Last year’s reading of the clock moved it to two and a half minutes to midnight. This was related to the arrival of Donald Trump. In particular, there’s the stand-off between Russia and the US. This is concerning because the two countries own more than 90 percent of the world’s nuclear weapons

The board said:

“This year, events surrounding the US presidential campaign – including cyber offensives and deception campaigns apparently directed by the Russian government and aimed at disrupting the US election – have brought American democracy and Russian intentions into question and thereby made the world more dangerous than was the case a year ago.”

What will the Doomsday Clock say in 2018?

Last year was pretty bad in terms of the growing threat of nuclear weapons. North Korea’s Kim Jong UN has stepped up the number of missile tests the country has been carrying out, which is sure to rock the clock.

In addition, Trump is regularly sparring with North Korea on Twitter. One highlight includes the US president proclaiming that his nuclear button is “much bigger & more powerful”, than Kim’s.

What about the threat of climate change? This year there has been some good news as the ozone layer appears to be repairing itself.

However, coral reef bleaching is rife and only getting worse due to a rise in sea temperatures.
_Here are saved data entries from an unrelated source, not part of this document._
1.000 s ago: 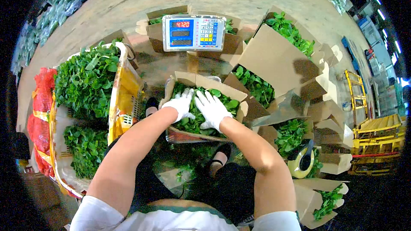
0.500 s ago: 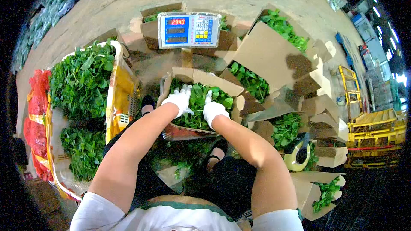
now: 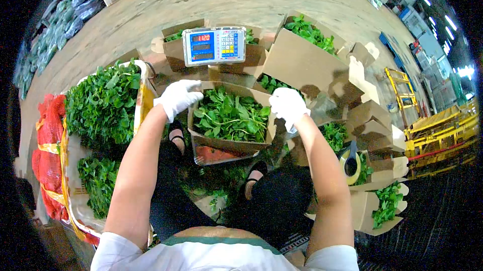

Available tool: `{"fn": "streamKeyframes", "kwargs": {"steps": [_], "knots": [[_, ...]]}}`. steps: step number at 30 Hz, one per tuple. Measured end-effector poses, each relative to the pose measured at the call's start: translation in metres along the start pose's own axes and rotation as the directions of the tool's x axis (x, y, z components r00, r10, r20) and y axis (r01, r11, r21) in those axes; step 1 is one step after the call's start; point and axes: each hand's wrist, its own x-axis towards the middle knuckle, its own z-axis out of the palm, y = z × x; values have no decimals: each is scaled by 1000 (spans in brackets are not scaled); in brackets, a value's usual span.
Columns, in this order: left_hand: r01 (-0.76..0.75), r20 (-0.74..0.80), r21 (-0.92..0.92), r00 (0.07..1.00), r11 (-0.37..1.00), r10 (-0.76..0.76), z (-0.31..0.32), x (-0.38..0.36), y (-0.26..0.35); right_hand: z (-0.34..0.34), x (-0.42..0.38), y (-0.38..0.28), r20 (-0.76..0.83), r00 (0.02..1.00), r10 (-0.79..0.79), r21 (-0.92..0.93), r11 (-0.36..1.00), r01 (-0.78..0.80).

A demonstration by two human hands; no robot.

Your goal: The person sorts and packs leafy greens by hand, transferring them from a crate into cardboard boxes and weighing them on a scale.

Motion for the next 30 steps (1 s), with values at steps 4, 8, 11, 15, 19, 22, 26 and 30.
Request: {"fn": "streamKeyframes", "kwargs": {"steps": [4,8,11,15,19,22,26,30], "knots": [[229,-5,224,972,947,-234,4,-2,-20,-7,-9,10,-84,966,245,-294,920,-259],[342,262,268,873,900,-410,15,-5,-27,4,-10,34,87,901,425,-427,833,-352],[374,335,243,834,895,-439,26,-9,-28,17,2,75,215,872,440,-136,898,-419],[247,358,368,852,896,-382,50,2,-38,29,-3,75,228,869,439,-114,899,-424],[202,368,373,864,906,-344,53,4,-34,36,-8,67,267,872,410,-195,909,-367],[300,447,308,792,903,-416,48,5,-35,33,16,116,610,780,-139,-572,603,556],[-228,483,570,870,789,-97,72,31,-74,33,12,122,639,729,-245,-553,511,658],[-136,440,535,888,834,-138,78,46,-84,33,9,125,584,805,-106,-544,684,485]]}}
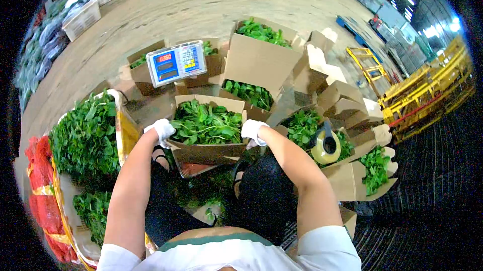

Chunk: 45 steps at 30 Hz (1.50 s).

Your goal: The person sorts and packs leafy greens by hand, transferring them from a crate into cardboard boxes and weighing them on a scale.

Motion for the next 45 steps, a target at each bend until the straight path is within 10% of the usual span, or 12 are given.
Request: {"fn": "streamKeyframes", "kwargs": {"steps": [3,6,10,11,15,16,19,26,28,30,36,45], "knots": [[42,42,-86,998,995,-38,-20,-29,15,-10,-6,-18,184,883,432,592,668,-450],[271,210,-277,953,922,-218,-49,-65,38,-12,-6,-20,213,846,489,675,552,-489],[141,119,-328,987,934,-108,-33,-48,23,-8,2,-15,205,808,552,712,483,-510],[117,98,-347,991,930,-89,-32,-46,22,2,9,3,53,919,390,581,737,-346],[66,14,-333,998,941,-65,-39,-51,27,-18,-6,-18,-20,917,398,353,861,-366],[59,-12,-309,998,949,-66,-46,-58,33,-26,-10,-22,-87,953,290,-60,953,-296],[69,-144,-149,985,986,-91,-69,-82,49,-24,-12,5,-145,964,223,-194,949,-249],[-116,-211,-705,976,700,-51,-107,-135,105,-131,-147,-22,-350,904,246,-134,942,-309],[-205,-216,-815,975,541,44,-124,-155,148,-172,-203,-62,-327,706,628,473,756,-453],[-292,-231,-806,956,516,180,-143,-157,189,-198,-249,-46,-453,625,636,177,751,-636],[-445,-169,-781,826,439,537,-206,-98,310,-253,-373,4,-582,375,722,67,502,-862],[-554,-339,-696,814,456,472,-238,51,439,-252,-412,152,-693,94,715,202,317,-927]]}}
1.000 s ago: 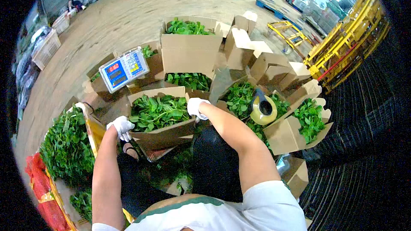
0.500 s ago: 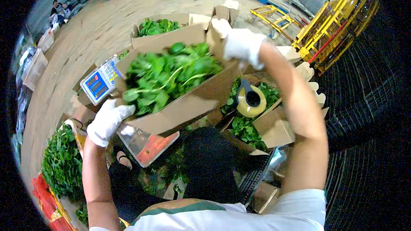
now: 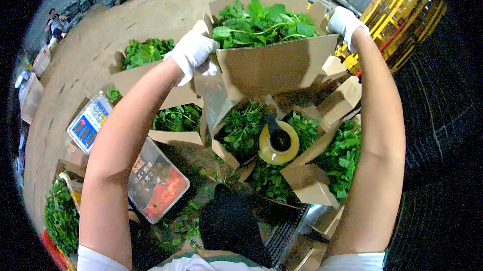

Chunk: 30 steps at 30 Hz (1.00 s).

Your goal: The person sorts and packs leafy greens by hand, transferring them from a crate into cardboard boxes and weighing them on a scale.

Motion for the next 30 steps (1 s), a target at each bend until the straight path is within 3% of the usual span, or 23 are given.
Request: {"fn": "streamKeyframes", "kwargs": {"steps": [1,2,3,5,7,9,10,11,14,18,22,23,25,26,27,29,30], "knots": [[-156,-65,344,980,926,190,4,23,-16,16,10,0,7,999,41,43,998,-41],[-219,-50,504,958,836,281,8,43,-36,45,21,5,-86,995,41,158,987,-27],[-261,-35,649,928,714,371,13,56,-49,54,21,-7,-50,998,33,100,995,-27],[-140,-111,886,862,443,494,26,56,-63,105,37,-16,-166,981,96,94,992,-81],[-73,-336,707,840,703,425,33,79,-99,142,40,-35,-225,972,73,143,989,-42],[-23,-316,774,853,633,416,35,93,-133,174,55,-50,-137,987,83,118,991,-67],[60,-393,680,871,731,295,37,100,-148,195,59,-57,-143,983,113,170,982,-89],[72,-390,682,877,728,279,40,106,-162,215,62,-63,-144,979,144,220,969,-111],[166,-324,687,941,707,93,53,106,-199,263,57,-77,-14,989,146,191,971,-141],[298,-222,706,954,642,-199,75,101,-249,320,33,-88,96,985,146,258,952,-166],[358,-255,646,933,674,-252,81,90,-268,353,30,-99,165,986,2,251,967,-44],[315,-231,673,949,669,-215,82,85,-268,409,48,-86,340,940,-22,154,988,-32],[65,32,884,980,463,-199,79,95,-280,406,44,-90,410,912,14,67,997,-45],[149,3,813,966,563,-260,77,97,-291,406,45,-89,465,885,-13,9,1000,11],[238,-26,726,947,646,-320,71,85,-259,403,45,-85,349,934,69,42,995,-89],[247,5,635,946,732,-323,64,74,-267,389,47,-83,181,922,343,195,906,-376],[147,23,704,973,695,-229,61,64,-259,401,53,-75,64,913,402,245,881,-405]]}}
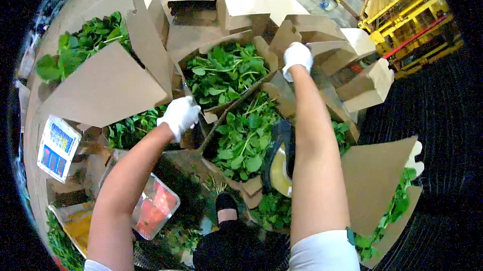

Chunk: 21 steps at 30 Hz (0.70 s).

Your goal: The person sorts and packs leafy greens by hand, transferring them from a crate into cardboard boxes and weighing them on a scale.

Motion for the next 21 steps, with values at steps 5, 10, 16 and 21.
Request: {"fn": "streamKeyframes", "kwargs": {"steps": [5,10,16,21], "knots": [[-73,85,-678,981,732,176,-11,-43,-23,39,39,21,-319,936,-146,282,929,241],[178,286,-798,953,576,103,-34,-62,-28,36,46,3,72,996,51,214,975,-66],[253,321,-808,947,532,36,-47,-84,-41,13,29,9,67,998,-18,-249,968,35],[178,245,-744,969,644,15,-61,-124,-50,-59,24,18,-216,976,40,-209,974,-86]]}}
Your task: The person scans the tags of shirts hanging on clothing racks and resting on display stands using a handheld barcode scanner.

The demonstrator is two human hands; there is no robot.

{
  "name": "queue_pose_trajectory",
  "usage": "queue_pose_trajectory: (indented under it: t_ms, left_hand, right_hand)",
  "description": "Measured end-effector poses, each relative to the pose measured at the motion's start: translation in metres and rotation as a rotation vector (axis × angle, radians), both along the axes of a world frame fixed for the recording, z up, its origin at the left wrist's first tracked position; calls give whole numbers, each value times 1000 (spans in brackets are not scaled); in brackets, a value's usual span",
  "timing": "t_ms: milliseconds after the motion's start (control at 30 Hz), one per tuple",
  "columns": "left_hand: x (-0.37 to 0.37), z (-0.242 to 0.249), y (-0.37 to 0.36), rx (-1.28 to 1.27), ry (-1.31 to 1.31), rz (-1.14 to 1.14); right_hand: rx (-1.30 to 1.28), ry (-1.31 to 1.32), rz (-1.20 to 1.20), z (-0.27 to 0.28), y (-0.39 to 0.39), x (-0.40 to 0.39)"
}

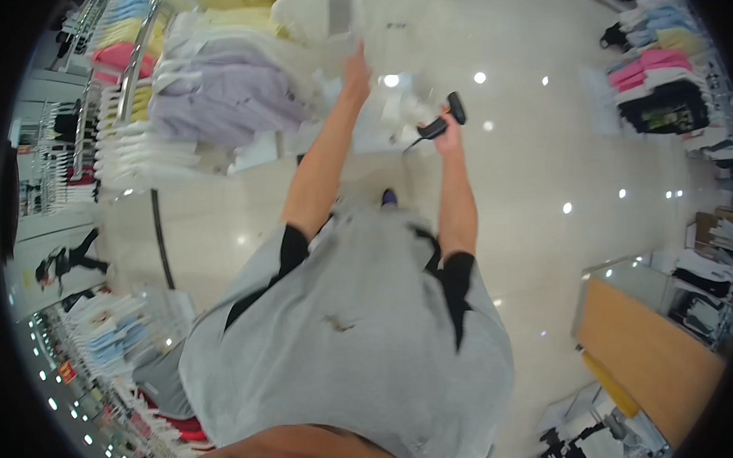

In addition, at last year’s United Nation’s Framework Convention on Climate Change, it was revealed that the emissions gap is worse than previously expected and big companies aren’t doing enough to change it.

On the whole, things aren’t looking good for climate change.

Then there’s AI and cyber threats. Last year saw renewed calls for autonomous weapons, or killer robots, to be banned before they become more widespread. As well, cyber threats reached an unprecedented level with some of the biggest global malware attacks, NotPetya and WannaCry, taking place ever in 2017.